## WORK TO BE COMPLETED
Produce the tally of lines in the material below that hold "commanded", without anything else.

## EXERCISE DATA
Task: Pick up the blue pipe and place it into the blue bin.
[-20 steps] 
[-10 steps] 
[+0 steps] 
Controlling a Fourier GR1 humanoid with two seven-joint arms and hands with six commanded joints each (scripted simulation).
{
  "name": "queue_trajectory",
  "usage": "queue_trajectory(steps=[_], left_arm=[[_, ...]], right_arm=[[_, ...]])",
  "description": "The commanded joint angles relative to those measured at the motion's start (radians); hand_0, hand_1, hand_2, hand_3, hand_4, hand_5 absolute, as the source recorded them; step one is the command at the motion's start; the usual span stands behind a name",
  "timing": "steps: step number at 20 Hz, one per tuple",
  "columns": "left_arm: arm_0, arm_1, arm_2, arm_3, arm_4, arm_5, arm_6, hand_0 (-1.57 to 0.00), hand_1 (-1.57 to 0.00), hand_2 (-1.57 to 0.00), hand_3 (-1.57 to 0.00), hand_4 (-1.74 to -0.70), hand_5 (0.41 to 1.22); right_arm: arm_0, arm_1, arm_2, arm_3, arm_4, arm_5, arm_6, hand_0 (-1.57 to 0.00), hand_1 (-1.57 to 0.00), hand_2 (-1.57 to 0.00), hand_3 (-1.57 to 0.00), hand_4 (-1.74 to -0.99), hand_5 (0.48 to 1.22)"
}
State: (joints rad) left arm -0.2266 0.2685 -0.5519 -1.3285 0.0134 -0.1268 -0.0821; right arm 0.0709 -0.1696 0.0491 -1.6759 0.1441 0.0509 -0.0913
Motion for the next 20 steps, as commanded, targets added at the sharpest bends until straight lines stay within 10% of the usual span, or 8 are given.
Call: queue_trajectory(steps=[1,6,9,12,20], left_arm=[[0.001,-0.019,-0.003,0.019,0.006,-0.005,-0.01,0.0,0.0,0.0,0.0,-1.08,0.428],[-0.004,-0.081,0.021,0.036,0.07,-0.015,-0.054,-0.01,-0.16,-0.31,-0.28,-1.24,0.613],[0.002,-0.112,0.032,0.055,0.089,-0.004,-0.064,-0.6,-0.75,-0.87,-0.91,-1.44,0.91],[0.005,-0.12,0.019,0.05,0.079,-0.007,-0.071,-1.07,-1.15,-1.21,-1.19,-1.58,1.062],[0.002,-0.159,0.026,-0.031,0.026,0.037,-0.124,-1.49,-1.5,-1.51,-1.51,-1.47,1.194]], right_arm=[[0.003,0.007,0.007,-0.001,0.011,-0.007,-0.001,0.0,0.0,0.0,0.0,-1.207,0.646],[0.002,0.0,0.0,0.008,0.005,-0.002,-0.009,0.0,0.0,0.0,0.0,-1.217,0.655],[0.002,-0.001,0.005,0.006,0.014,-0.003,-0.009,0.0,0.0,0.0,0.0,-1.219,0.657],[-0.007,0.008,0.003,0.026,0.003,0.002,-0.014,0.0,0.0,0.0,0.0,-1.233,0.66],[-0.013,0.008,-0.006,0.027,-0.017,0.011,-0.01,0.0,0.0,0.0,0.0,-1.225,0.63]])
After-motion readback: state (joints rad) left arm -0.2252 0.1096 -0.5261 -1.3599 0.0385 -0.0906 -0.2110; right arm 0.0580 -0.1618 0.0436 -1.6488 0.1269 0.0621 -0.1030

## WRITTEN SOLUTION
3